◆ Problem to work on ◆
Go over the lines below, and when one contains the word "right", copy it.

[Entries taken from a collection]

━━━

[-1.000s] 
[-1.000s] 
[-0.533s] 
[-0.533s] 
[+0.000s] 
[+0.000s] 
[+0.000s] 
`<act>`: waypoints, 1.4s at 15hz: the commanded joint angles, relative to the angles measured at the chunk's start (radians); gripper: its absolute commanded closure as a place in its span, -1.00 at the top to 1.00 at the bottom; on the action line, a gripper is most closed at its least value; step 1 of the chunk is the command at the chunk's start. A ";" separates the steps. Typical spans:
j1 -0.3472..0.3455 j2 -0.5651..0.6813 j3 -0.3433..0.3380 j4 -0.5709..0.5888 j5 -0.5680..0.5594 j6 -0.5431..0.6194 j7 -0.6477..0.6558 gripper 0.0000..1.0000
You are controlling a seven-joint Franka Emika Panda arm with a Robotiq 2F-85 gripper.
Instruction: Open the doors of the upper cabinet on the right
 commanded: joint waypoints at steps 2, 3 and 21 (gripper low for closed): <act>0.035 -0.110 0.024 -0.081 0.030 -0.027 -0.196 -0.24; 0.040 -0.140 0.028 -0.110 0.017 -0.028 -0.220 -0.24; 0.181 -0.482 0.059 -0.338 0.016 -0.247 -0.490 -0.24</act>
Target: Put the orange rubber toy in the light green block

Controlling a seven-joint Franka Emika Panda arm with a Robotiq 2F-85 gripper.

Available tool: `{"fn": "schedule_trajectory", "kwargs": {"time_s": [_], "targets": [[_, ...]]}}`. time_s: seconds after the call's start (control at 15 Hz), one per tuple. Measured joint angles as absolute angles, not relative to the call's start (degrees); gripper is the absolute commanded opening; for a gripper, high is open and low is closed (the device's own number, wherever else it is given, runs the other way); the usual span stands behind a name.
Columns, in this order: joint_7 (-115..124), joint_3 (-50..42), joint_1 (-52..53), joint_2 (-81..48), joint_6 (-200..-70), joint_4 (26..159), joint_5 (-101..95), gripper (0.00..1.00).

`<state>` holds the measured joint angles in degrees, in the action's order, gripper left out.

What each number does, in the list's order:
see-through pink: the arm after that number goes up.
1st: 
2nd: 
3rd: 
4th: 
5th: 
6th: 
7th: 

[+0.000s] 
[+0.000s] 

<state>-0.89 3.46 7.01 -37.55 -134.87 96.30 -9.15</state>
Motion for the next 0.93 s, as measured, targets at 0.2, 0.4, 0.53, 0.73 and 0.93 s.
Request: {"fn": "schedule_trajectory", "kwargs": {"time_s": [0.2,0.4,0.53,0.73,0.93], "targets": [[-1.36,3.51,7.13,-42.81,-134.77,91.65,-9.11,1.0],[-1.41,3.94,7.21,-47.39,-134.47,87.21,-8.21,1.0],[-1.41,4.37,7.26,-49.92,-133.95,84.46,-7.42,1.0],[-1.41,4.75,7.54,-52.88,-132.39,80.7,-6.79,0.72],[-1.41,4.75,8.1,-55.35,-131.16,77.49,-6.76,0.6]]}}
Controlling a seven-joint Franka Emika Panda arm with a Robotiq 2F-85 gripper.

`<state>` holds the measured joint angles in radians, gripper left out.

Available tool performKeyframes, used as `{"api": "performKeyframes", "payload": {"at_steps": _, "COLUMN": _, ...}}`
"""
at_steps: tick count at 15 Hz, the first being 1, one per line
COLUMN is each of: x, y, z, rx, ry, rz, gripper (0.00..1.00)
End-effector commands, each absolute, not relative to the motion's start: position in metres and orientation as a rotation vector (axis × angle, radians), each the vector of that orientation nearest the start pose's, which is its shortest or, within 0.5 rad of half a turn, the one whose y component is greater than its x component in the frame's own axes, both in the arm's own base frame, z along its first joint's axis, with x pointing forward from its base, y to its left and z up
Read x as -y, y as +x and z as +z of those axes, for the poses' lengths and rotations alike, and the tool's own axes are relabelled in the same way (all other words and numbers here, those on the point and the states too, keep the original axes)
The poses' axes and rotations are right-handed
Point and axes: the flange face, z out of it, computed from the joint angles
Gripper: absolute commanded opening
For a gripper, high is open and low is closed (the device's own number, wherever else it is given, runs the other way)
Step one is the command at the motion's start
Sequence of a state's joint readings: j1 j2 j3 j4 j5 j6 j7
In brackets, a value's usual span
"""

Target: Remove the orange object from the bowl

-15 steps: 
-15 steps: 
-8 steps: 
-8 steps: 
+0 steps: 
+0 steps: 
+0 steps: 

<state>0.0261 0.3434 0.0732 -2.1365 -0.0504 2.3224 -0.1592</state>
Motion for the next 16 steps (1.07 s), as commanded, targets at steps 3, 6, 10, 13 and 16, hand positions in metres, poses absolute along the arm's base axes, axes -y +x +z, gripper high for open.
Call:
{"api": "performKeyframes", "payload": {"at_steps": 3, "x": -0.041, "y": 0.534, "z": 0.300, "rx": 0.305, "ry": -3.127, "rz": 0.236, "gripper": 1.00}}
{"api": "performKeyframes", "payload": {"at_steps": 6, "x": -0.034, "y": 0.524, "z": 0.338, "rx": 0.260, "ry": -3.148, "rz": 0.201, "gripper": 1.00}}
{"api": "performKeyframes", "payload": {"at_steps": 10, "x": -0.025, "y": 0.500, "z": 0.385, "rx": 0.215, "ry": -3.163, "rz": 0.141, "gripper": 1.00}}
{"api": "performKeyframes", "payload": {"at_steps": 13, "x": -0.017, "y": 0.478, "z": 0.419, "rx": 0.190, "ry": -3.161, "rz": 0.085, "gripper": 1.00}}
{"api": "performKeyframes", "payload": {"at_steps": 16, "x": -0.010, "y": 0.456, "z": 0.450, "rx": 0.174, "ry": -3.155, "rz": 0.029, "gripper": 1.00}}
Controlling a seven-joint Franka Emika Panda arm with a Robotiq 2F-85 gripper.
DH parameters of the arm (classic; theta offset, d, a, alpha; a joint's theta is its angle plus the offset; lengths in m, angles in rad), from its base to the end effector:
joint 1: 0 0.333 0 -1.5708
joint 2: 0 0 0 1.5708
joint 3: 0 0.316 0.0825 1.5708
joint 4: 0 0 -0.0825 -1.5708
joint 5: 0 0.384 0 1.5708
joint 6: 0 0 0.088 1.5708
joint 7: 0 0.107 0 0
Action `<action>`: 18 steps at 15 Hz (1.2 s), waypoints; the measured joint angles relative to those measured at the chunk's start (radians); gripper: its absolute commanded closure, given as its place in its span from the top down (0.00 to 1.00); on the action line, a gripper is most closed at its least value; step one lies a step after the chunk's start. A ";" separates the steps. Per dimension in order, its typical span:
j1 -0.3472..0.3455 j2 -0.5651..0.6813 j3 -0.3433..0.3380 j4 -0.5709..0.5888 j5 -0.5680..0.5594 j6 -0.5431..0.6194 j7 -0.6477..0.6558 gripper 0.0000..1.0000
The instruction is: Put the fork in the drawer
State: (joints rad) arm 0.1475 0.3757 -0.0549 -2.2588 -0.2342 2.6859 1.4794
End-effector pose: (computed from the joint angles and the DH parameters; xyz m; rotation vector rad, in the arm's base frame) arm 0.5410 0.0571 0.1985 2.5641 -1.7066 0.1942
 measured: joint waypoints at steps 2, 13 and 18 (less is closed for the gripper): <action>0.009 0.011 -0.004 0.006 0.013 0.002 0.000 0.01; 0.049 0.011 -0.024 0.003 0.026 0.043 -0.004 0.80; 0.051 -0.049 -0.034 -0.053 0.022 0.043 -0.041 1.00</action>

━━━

◆ Result of this task ◆
Instruction: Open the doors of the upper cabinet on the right
The poses' axes and rotations are right-handed

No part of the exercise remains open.